The Crusades were a brutal time. European leaders organized enormous military operations sanctioned by the Roman Pope and intended to slaughter heretics and thereby gain God's favor, political power, and enormous wealth. The Crusades started by trying to retake the Holy Land from the Moslem Arabs. Later Crusades found that other varieties of Christians were equally eligible targets, and sometimes far more convenient and less powerful militarily.

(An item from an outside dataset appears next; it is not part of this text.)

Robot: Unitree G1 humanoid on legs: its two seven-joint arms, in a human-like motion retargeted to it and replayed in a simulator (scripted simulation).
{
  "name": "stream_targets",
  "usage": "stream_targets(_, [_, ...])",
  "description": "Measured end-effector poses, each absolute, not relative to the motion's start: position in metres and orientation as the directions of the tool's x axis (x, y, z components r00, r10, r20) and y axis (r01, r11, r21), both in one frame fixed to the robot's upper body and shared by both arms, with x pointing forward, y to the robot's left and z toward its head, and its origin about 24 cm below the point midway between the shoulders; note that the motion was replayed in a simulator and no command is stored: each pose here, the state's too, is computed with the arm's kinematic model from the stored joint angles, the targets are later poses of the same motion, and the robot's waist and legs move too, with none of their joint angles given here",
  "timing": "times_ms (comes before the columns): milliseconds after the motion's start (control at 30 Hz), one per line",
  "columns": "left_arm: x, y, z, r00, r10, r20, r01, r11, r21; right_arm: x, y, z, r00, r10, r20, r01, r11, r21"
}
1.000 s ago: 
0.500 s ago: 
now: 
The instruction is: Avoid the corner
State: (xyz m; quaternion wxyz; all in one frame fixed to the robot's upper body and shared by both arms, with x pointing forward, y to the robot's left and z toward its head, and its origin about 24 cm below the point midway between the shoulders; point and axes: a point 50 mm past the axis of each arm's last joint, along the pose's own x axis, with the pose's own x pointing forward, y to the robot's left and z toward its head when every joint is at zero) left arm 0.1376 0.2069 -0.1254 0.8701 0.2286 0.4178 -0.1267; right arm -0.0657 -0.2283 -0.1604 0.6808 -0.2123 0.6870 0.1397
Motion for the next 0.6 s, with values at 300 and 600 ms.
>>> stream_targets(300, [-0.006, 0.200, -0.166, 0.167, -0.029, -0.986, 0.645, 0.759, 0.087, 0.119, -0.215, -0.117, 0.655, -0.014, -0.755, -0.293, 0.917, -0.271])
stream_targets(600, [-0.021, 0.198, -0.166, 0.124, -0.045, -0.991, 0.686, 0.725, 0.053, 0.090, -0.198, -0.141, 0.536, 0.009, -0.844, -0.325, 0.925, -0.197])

The Fourth Crusade of 1202-1204 never made it past Constantinople, it was dedicated to increasing the political power and wealth of the Doge of Venice and the German King of Swabia. The advanced society of Byzantium was sacked and largely destroyed by forces which were, relatively speaking, barbarians from the northwest. The Albigensian Crusade of 1209-1229 was a military campaign started by Pope Innocent III to eliminate the Christian heresy of Catharism, which was accomplished the Cathars of southern France. The Northern Crusades of 1198-1290 had German forces fighting Russian Orthodox forces and slaughtering pagan Baltic people. The Children's Crusade of 1212 was an especially disastrous episode in which European Christians got the idea of sending children to fight the Muslims in the Holy Land.
It was not a proud time for Europeans leaders who were portraying themselves as wonderful Christians.
What today is the harbor in the Turkish town of Bodrum had been a fortification as far back as Doric times, around 1110 BC, and was the site of the palace of King Mausulos. His enormous tomb, completed in 353 BC, is the source of our word "Mausoleum". Back then the city was known as Halicarnassus.
The Knights Hospitalier, also known as the Knights of Saint John of Jerusalem, were based on Rhodes and they wanted another stronghold on the mainland to defend against the Seljuk Turks.
In 1404 AD the Knights Hospitalier began building the Castle of Saint Peter at Halicarnassus on the site of a small 11th century Seljuk castle. By then the port city was known as Bodrum, as it is today. Construction workers were promised in 1409 that a papal degree guaranteed them a reservation in Heaven. By 1437 they had completed the outer wall.
Seige warfare had been common since ancient times. The limiting factor in a seige is drinking water. The Knights included fourteen cisterns for collecting rainwater in their castle.
These are some of the Crusaders' toilets
The growing Ottoman Empire attacked the castle, first in 1453 after the fall of Constantinople and again in 1480 under Sultan Mehmed II.
Just two years later in 1482, Mehmed II had died and his son Bayezid II was now the Sultan. His other son Prince Cem Sultan raised a revolt against his brother. When the revolt failed, Prince Cem Sultan sought refuge in the crusaders' Bodrum castle.
Various extensions and reconstructions continued for at least a century. In the early 1500s the Tomb of King Mausulos, one of the Seven Wonders of the Ancient World, was finally disassembled in the quest to fortify the castle. Its stones had been used in the initial construction, and by 1522 the last of them were used.
The castle fell to Suleiman the Magnificent in 1522. The knights withdrew to Malta, and the Ottoman Empire took control of Bodrum and the Castle of Saint Peter. It was used as a military base by the Turks through the 1800s. It was a Turkish army base in 1824 during the Greek Revolt. In 1895 it was converted into a prison.
It was an Italian garrison 1917-1921, but the Italians withdrew when Atatürk came to power. It stood empty for 40 years, becoming the Museum of Underwater Archaeology in 1962.
Intestinal Parasites During the Crusades
The Smithsonian Institution reported that the toilets in a Crusader castle on Cyrpus contained eggs from the Crusaders' parasites. As the researchers reported in the International Journal of Paleopathology, they found eggs from Trichris trichiura or the whipworm and Ascaris lumbricoides or the giant roundworm. These continue as two of the most common and widespread intestinal parasites in modern times.
As they wrote, "Poor hygiene with dirty hands, contamination of the food and water supplies with faecal material, inadequate disposal of the faecal material, and consumption of unwashed vegetables fertilized with human faeces are some of the means through uhich roundworms and whipworms are spread."
Other studies report that 15 to 20 percent of nobles and the clergy died from malnutrition and disease during the Crusades. The authors of the study poing out that the soldiers would have been even worse off. "It is quite likely that a heavy load of intestinal parasites in soldiers on crusade expeditions and in castles undergoing long sieges would have predisposed to death from malnutrition. This clearly has implications for our understanding of health and disease on mediaeval military expeditions such as the crusades."